Often, a purchaser will agree to purchase a property subject to a Structural Survey and obtaining Mortgage Approval as noted earlier.  As a rule of thumb the purchaser is not bound to purchase your property nor are you bound to sell until unconditional contracts in writing have been signed by both of you.  It is likely that when the purchaser receives contracts, they will be signed subject to obtaining Mortgage Approval on satisfactory terms and subject to a satisfactory Structural Survey being obtained.  This therefore gives the purchaser the option to withdraw from the purchase until it is confirmed in writing, by the purchaser’s solicitor, that the purchaser is satisfied with the Structural Survey and with the terms and conditions of any Mortgage Approval obtained.  Once contracts have been exchanged between your solicitor and the purchaser’s solicitor and all conditions have been satisfied and the contracts are no longer conditional then the contracts are binding on both parties.  The contract for sale will specify the closing date i.e. the date on which the transaction is to complete when your solicitor will hand over your keys to the property in exchange for a Bank Draft for the sale price.  As stated above, the purchaser will generally pay a booking deposit of approximately 2.5% to 5% to your auctioneer evidencing an intention to complete the purchase.  On signing of contracts the purchaser will be required to pay a balance 10% deposit of the sale price to your solicitor.  In general, these sums cannot be released to you, the seller, until the transaction has completed and the keys have been handed over.  In other words these sums are held by your representatives on behalf of the purchaser and not on your behalf.

  • Family Home

Where the property in sale is your family home and the property is registered in your name only, then, if your are married you will need the prior consent, in writing, of your non-owning spouse to the sale of the property.  In other words, the prior written consent of your non-owning spouse is required to the Contracts for Sale and the Transfer Deed, which actually transfers the property to the purchaser.  In addition, both of you, whether joint owners or not, will be required to swear a Statutory Declaration, with a copy of your State Marriage Certificate/Civil Partnership Certificate attached confirming your marriage and a number of other issues.  Your solicitor will review such issues with you prior to closing and you should arrange well in advance of closing to furnish your solicitor with your Original State Marriage Certificate/Civil Partnership Certificate which will be returned to you after completion of the transaction.  You can obtain this Certificate from the Registrar of Births, Deaths and Marriages in the location where you were married.

  • Closing documentation

On the date for closing and handing over of keys your solicitor will require you to attend at his/her offices to sign all the necessary closing documents, such as the Transfer of the property, statutory declarations and other documents.  Once you have signed these documents your solicitor will then complete with the purchaser’s solicitor.

  • Completion

On the appointed day, the purchaser’s solicitor may attend at your solicitor’s offices for the purpose of closing the transaction.  Once the transaction has been completed and the keys have been handed over your solicitor will arrange to redeem your mortgage on the property and you should within the following few days cancel your standing order for your mortgage repayment and for any relevant life cover unless you wish to continue with that cover.  In some cases your life cover/mortgage protection insurance may include an investment savings element which you may wish to continue and you should consult with the relevant insurance company/your financial advisor before cancelling such policy.  Once these formalities have been finalised the balance net proceeds of the sale price will be released directly to you.  Also, you will need to cancel your house insurance on the property which you have sold.  It is important not to cancel any of the above policies/standing orders until the transaction has been fully completed.

  •  Tax and Your Home

Local Property Tax “LPT” commenced in 2013 and is chargeable on residential properties in Ireland, with some exceptions.

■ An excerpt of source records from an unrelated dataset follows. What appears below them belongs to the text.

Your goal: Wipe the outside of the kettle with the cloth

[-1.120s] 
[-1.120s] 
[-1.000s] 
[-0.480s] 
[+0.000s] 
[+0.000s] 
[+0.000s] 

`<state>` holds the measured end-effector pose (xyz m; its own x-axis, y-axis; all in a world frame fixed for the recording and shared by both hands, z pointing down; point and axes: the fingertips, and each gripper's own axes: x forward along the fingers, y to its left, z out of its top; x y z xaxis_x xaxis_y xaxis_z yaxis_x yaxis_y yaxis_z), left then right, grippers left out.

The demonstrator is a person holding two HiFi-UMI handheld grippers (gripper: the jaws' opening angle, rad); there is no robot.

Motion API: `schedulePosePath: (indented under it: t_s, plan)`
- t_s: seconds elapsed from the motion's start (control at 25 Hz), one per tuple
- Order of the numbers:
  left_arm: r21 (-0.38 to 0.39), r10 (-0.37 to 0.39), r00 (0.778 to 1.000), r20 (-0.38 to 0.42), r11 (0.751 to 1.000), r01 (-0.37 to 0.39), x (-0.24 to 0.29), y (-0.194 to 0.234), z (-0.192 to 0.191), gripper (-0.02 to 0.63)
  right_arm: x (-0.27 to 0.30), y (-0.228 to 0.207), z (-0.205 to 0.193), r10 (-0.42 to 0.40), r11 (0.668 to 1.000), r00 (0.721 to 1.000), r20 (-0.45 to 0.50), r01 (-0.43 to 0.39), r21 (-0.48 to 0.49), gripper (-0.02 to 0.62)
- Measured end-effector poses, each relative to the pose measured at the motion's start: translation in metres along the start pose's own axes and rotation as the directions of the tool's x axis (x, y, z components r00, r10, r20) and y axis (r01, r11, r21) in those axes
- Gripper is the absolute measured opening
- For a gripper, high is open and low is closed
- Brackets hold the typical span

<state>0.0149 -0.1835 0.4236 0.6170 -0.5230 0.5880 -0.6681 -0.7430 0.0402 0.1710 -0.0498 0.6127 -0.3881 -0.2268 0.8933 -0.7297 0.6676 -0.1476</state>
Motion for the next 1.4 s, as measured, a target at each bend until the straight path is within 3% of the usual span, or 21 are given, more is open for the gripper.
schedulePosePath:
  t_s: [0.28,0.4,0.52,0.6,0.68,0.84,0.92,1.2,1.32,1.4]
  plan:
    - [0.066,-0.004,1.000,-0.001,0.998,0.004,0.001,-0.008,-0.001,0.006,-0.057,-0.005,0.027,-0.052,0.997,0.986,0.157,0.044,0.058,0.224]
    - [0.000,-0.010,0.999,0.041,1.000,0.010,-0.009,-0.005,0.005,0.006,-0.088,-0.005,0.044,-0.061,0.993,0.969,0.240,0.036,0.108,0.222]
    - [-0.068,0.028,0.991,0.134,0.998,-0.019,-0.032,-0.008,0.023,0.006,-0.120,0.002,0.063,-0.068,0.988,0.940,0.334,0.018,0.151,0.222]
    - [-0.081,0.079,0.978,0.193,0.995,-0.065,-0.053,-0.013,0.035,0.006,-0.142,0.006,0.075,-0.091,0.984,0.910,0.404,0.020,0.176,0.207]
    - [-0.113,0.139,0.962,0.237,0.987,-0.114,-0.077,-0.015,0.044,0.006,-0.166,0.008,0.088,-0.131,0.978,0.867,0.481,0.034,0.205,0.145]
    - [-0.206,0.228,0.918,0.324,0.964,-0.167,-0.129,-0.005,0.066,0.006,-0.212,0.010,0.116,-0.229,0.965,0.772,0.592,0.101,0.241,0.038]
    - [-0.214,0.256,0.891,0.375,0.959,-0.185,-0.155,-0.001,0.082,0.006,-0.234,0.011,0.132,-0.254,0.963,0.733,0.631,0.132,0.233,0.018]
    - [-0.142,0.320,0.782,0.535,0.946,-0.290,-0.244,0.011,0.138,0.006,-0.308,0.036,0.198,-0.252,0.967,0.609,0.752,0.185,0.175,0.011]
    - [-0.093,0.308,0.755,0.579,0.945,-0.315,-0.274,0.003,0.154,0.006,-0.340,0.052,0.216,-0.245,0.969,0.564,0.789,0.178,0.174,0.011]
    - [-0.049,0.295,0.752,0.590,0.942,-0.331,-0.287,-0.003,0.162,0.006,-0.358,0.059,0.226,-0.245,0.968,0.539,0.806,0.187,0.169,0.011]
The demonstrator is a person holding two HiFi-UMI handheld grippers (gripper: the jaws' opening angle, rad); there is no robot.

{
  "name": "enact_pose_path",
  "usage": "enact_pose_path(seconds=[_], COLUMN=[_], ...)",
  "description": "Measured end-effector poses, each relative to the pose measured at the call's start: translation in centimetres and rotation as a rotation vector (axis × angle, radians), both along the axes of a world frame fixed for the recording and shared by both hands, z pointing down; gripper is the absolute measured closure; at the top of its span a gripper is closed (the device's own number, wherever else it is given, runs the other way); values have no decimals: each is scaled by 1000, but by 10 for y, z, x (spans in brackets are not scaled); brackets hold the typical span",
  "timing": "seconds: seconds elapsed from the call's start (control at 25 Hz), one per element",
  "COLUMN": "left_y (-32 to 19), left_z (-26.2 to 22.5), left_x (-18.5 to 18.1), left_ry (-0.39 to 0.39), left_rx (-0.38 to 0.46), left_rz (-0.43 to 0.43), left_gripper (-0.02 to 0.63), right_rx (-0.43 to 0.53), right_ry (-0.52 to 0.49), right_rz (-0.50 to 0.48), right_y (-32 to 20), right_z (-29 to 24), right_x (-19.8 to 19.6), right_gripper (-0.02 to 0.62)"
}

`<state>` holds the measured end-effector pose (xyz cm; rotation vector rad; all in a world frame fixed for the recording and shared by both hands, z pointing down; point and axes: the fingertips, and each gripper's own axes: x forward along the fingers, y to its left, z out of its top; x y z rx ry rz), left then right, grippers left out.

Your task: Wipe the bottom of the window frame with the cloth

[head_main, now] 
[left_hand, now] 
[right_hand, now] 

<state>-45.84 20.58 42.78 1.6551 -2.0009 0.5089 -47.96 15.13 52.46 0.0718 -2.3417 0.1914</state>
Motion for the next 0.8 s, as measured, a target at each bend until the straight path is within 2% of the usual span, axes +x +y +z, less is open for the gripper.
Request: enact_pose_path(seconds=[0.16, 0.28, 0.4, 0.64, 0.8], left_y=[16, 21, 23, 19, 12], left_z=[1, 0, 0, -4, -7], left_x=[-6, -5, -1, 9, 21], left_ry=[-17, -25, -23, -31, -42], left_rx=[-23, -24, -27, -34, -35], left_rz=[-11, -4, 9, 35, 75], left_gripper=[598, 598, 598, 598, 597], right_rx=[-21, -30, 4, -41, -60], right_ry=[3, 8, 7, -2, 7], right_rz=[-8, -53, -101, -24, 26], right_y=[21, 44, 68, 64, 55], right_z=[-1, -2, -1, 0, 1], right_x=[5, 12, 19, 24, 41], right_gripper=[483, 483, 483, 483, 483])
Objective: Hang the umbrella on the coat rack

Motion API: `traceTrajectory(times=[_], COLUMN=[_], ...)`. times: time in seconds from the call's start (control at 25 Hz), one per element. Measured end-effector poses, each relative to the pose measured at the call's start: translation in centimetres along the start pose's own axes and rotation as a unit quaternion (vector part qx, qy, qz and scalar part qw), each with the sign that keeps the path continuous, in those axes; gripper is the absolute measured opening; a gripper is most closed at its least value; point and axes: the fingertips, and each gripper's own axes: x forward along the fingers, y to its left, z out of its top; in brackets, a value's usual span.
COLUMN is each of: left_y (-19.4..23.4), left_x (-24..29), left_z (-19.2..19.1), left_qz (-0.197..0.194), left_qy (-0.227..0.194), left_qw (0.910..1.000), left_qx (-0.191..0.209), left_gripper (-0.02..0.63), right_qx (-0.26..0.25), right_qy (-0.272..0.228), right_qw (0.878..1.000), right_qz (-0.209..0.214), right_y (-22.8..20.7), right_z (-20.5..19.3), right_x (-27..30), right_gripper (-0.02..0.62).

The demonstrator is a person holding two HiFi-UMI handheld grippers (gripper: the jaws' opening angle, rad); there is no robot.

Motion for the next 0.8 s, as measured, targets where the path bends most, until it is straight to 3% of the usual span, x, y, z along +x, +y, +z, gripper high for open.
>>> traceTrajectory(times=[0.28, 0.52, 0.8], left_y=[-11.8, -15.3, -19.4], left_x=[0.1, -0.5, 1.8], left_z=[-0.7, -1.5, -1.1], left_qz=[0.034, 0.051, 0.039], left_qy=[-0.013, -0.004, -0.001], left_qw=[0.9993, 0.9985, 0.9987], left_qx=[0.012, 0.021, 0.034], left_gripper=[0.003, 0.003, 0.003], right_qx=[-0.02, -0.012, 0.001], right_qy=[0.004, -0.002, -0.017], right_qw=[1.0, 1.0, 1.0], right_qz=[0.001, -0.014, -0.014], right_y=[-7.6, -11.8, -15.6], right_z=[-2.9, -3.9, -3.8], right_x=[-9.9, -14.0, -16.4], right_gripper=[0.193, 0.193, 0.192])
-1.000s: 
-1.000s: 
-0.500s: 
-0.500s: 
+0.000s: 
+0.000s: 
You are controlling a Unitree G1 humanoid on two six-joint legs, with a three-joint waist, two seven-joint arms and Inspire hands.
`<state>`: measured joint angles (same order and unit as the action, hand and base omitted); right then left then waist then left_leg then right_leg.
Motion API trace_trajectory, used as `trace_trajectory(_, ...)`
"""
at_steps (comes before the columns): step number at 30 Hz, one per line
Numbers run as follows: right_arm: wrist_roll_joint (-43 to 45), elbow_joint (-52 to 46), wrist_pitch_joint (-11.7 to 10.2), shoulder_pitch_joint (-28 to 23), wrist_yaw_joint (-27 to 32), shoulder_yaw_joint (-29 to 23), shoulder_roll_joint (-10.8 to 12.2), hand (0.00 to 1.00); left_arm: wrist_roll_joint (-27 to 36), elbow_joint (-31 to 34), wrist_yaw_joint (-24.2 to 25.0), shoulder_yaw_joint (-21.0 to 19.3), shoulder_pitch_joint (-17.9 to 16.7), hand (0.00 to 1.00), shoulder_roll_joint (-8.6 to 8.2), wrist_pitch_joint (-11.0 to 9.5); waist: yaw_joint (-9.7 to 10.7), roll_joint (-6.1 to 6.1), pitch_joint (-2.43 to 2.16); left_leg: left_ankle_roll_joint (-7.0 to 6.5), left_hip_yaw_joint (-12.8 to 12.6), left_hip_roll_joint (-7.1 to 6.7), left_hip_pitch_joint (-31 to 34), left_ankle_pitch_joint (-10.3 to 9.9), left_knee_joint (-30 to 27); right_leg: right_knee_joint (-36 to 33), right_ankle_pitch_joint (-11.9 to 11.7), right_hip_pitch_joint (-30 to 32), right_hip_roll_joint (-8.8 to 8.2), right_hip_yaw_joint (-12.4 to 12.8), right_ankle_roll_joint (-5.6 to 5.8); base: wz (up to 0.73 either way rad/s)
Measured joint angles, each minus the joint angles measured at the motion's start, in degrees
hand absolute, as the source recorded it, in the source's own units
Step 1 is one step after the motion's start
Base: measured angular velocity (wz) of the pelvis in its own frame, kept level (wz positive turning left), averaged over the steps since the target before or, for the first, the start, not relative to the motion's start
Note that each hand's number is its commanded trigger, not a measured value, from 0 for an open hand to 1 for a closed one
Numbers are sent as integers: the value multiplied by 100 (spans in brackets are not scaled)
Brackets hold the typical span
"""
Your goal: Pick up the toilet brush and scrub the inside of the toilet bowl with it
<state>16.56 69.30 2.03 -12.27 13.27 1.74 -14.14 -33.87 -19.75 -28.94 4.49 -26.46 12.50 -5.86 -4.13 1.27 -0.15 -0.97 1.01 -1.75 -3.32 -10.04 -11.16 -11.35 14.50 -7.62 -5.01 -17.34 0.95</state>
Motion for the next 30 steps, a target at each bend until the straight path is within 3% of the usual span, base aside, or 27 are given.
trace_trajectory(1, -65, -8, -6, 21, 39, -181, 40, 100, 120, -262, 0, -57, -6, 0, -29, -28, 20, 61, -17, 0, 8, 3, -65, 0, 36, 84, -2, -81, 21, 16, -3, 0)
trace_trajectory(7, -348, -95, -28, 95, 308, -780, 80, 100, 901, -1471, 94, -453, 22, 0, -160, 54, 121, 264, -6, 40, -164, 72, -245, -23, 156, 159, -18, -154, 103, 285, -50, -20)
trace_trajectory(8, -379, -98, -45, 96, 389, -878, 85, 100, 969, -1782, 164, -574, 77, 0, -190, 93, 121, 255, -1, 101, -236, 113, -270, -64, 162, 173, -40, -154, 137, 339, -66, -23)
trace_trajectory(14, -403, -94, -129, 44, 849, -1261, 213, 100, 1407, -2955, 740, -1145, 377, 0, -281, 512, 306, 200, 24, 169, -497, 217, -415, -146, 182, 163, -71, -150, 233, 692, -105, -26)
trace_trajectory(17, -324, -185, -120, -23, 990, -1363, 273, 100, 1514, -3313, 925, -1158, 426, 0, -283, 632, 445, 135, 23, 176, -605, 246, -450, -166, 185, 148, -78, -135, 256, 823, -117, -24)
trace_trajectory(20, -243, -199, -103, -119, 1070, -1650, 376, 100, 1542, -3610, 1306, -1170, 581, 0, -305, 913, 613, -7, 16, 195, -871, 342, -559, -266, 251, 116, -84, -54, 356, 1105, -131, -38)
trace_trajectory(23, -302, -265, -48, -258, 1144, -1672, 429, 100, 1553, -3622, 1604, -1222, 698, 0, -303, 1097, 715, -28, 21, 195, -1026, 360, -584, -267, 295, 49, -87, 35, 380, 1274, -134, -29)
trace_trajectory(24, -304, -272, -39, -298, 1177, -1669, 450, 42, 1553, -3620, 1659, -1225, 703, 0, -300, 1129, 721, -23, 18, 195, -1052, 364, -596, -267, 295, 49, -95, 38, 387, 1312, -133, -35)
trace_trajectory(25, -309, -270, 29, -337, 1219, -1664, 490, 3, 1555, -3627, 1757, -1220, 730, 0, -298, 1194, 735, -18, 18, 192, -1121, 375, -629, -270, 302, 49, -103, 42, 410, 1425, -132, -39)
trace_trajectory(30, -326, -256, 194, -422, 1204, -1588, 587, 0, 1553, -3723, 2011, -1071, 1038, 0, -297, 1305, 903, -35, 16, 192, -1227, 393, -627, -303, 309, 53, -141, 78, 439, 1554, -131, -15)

This tax is payable in advance on the 1st November in the prior year, this is known as the liability date. The amount of the tax is based on the market value of the property at the last date of valuation, being the 1st May 2013 – the next valuation date is set as the 1st November 2019. It is a self assessed tax and is a matter for you to ensure that LPT is paid on the liability date for the following calendar year.  If LPT has been paid by you as the seller, we always aim to obtain a partial reimbursement from the buyers through their solicitors on completion of the sale. You can find out more about the LPT charge from

Generally, if you are selling your family home (known as your Principal Private Residence) you should not be liable to Capital Gains Tax on its disposal, unless it was used as an investment commercial property.   However, where your family home is sold for an amount in excess of €1,000,000.00 your solicitor is required to obtain a Capital Gains Tax Clearance Certificate from the Revenue Commissioners which must be handed over to the purchaser’s solicitor.

  • Conclusion

While the above is not exhaustive, it describes in a general way the process involved in selling your property.  It often arises that you will be selling one house and proceeding to purchase another.  These transactions can be complex and in certain cases you will wish to move from one house to the other on the same day.  While this can be difficult, it is not impossible, to organise. By advising your solicitor early of your plans in this regard it may be possible to structure the contracts in such a way to facilitate such a course of action.

* This article covers in a general way some of the issues involved in selling property. You should always seek specific independent legal advice on the application of the law to your individual circumstances. 

How do I Bring a Claim for Personal Injuries*?

Suffering a personal injury can be a traumatic event and often can have a huge impact on your life. The effects can be far reaching and can include loss of earnings, substantial medical bills, a change in lifestyle and long term pain and suffering. The primary focus for anyone who has incurred such an injury should always be their recovery, whether physical or mental.   Conducting a personal injury case can be quite complicated and technical in nature and for this reason, people often choose to hire a Solicitor at the outset to the deal with legal matters, allowing them to focus on recovery and rehabilitation.

The term ‘Personal Injury’ generally includes a wide range of physical and mental injury caused by another’s negligence, such as soft tissue injuries, fractures, dislocated joints, PTSD, depression and nervous shock. Often, the extent of a person’s injury is not fully ascertained until proceedings commence and medical records obtained and examined, for this reason early settlement of a claim may not always be advisable.

  • Time Limits for Bringing a Claim

One of the most important considerations in an action for Personal Injuries is the Statute of Limitations.  Under the Civil Liability and Courts Act 2004, a Claimant has 2 years from the date of the incident in question (known as the accrual of the cause of action) or the date on which the Claimant first had knowledge of the cause of action (in simplistic terms, knowledge that there is a link between the injury suffered and the incident in question), to bring a claim, whichever is the later. If a claim is not brought within the requisite time period, the action is deemed to be statute barred.

  • Letter before Action

The initiating step in any claim is to issue a letter before action. The Civil Liability and Courts Act 2004 provides that a Claimant/Plaintiff must serve a notice in writing, before the expiration of 1 month from the date of the cause of action on the Respondent/Defendant setting out the nature of the wrong alleged. If this letter is not issued within the specified time period, the Court shall draw inferences from the failure to send the letter and where the interests of justice requires it, make no order for the payment of costs to the Claimant/Plaintiff or deduct such amount from the costs that would be payable to the Claimant/Plaintiff as the Court considers appropriate.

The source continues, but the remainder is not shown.